Activity =
Write out exactly the lines below that run from the one containing "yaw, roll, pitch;" through the one containing "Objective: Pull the", both included, with no other lines.

Given information =
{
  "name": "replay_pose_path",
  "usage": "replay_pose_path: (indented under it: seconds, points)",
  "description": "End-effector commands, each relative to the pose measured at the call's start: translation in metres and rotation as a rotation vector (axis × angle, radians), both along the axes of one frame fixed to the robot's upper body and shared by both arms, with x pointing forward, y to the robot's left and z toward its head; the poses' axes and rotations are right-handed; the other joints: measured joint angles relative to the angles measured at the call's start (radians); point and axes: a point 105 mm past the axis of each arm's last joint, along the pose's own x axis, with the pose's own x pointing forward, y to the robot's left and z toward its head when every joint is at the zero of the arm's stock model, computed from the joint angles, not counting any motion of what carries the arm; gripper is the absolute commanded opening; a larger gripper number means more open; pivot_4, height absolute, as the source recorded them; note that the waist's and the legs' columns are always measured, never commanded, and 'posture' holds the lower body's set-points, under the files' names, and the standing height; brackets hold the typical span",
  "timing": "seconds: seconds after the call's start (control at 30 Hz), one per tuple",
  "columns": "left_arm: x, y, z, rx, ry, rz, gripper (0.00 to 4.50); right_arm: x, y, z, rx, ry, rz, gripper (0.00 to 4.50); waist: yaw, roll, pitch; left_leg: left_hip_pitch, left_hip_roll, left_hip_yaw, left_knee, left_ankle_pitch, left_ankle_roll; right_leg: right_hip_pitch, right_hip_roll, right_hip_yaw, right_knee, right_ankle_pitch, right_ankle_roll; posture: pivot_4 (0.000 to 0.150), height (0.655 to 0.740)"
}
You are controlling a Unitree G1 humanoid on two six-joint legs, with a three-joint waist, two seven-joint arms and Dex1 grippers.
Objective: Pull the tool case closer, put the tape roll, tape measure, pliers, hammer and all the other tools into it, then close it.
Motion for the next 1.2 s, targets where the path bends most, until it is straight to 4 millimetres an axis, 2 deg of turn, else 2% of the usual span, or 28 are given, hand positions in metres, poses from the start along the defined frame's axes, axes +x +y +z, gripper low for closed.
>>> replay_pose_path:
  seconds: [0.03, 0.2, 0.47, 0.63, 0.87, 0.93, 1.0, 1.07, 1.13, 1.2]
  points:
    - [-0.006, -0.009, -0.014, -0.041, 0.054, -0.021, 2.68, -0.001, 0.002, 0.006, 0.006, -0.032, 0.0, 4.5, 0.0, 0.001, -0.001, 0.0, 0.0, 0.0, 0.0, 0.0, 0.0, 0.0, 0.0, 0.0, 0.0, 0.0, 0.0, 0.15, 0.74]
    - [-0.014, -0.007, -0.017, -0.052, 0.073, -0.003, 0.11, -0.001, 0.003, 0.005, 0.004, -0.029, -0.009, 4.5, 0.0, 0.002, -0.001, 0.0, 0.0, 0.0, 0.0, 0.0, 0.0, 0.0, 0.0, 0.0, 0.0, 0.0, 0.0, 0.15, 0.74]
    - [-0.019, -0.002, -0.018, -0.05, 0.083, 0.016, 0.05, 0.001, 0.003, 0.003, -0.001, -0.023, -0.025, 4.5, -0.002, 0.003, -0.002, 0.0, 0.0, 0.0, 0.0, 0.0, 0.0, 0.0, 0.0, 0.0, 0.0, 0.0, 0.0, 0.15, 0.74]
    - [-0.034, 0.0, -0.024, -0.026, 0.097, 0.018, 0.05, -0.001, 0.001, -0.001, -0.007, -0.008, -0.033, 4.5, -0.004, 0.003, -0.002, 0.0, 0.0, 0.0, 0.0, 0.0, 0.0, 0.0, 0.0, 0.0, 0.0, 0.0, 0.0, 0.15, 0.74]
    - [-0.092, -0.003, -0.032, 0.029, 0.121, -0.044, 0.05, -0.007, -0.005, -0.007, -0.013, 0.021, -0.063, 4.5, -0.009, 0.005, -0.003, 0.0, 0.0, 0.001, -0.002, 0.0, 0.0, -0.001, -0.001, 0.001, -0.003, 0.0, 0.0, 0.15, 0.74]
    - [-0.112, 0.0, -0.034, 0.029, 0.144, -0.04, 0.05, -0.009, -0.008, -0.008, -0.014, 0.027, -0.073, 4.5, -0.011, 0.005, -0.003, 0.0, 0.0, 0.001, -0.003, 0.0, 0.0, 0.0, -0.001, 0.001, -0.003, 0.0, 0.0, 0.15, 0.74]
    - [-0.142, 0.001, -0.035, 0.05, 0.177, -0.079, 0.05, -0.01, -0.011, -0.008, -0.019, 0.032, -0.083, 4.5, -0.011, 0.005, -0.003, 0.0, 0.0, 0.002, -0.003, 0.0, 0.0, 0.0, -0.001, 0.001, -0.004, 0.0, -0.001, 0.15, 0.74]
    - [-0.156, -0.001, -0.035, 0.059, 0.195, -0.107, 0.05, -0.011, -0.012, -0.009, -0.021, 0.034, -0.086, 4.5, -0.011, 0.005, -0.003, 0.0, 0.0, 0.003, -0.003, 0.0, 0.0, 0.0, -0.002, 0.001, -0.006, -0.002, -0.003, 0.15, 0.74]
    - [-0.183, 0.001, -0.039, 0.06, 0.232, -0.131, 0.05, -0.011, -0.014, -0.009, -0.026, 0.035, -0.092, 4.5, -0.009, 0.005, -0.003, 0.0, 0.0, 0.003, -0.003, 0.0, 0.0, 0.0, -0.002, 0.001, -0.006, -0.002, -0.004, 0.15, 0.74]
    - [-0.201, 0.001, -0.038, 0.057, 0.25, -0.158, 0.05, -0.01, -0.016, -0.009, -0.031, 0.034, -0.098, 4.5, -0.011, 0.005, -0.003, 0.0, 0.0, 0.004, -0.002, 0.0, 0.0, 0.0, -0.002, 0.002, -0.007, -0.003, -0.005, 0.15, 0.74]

Answer =
  "columns": "left_arm: x, y, z, rx, ry, rz, gripper (0.00 to 4.50); right_arm: x, y, z, rx, ry, rz, gripper (0.00 to 4.50); waist: yaw, roll, pitch; left_leg: left_hip_pitch, left_hip_roll, left_hip_yaw, left_knee, left_ankle_pitch, left_ankle_roll; right_leg: right_hip_pitch, right_hip_roll, right_hip_yaw, right_knee, right_ankle_pitch, right_ankle_roll; posture: pivot_4 (0.000 to 0.150), height (0.655 to 0.740)"
}
You are controlling a Unitree G1 humanoid on two six-joint legs, with a three-joint waist, two seven-joint arms and Dex1 grippers.
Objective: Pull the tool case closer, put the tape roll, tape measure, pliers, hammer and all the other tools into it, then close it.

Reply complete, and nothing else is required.